Tesla forecast it would sell 1.8 million EVs this year, which would mean sales growth of about 37%. That annual number could be as high as 2 million vehicles barring an external shock, Musk said.
Tesla made an average profit of almost $9,100 per vehicle sold in the fourth quarter, down 6% from a quarter earlier but still far more than established competitors. Tesla's third-quarter profit per car sold was more than seven times higher than Toyota Motor Corp, for example.
Tesla slashed prices by as much as 20% earlier this month, a move that broadened the range of its line-up that qualifies for tax credits of $7,500 per vehicle in the United States.
But analysts have focused on how well Tesla can sustain a core measure of profitability, the gross margin on auto sales, excluding credits.
Kirkhorn said Tesla expected to see that metric above 20% for 2023 with the average price of its vehicles above $47,000 even after discounts. By comparison, the average price of a new vehicle was just over $49,500 in the US market in December, according to Kelley Blue Book.

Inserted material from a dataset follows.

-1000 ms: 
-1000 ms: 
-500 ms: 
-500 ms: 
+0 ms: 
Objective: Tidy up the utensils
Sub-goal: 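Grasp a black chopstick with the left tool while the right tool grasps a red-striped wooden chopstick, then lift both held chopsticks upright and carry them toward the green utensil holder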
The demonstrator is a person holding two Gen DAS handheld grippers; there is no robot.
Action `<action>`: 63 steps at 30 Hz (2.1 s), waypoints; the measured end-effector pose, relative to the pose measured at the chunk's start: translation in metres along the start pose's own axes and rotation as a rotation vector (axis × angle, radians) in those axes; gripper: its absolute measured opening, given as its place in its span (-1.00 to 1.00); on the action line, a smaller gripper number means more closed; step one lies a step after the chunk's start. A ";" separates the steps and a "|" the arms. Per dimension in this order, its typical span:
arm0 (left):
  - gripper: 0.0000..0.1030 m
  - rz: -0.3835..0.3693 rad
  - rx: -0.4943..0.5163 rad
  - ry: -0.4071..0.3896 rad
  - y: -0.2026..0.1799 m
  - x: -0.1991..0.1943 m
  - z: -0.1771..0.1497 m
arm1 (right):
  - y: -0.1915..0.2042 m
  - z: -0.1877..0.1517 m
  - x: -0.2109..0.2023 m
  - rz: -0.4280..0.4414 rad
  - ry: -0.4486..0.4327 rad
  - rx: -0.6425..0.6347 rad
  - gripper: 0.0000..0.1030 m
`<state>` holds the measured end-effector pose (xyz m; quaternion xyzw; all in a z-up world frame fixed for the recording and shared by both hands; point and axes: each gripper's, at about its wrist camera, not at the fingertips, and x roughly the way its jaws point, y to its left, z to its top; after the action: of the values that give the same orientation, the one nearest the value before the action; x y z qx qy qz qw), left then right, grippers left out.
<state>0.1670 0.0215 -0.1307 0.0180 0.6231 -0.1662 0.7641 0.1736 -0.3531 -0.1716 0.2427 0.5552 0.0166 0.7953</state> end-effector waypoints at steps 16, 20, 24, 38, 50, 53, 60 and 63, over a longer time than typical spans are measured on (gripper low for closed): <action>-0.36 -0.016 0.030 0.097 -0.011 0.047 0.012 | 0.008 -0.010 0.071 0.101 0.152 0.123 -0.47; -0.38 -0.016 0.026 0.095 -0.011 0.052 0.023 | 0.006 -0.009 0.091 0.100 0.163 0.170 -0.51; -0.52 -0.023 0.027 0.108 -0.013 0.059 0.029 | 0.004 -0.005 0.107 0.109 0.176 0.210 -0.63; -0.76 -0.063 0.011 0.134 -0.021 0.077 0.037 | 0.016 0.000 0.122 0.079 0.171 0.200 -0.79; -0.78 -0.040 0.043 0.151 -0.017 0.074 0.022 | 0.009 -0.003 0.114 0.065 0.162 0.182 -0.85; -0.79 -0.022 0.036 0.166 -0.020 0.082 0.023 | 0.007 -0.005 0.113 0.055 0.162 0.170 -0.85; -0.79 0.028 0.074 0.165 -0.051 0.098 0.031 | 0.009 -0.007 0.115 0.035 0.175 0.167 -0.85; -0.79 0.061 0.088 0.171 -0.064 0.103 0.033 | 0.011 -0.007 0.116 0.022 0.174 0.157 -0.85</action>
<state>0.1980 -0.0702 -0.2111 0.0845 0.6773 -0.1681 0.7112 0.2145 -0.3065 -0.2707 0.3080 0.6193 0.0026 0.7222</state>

Bringing costs down is also key to the next phase of Tesla's expansion, which Musk hinted the company would detail at its investor day in March: plans for an affordable EV that analysts have expected to be priced below $35,000.
Tesla is also planning to roll out a revamped version of the Model 3 sedan later this year code-named "Highland" with a focus in part on reduced production cost, Reuters has reported.
The company's average cost per vehicle, including all categories of its spending, was almost $44,000 in the fourth quarter.
"Price really matters. I think there's just a vast number of people that want to buy a Tesla but can't afford it," Musk said.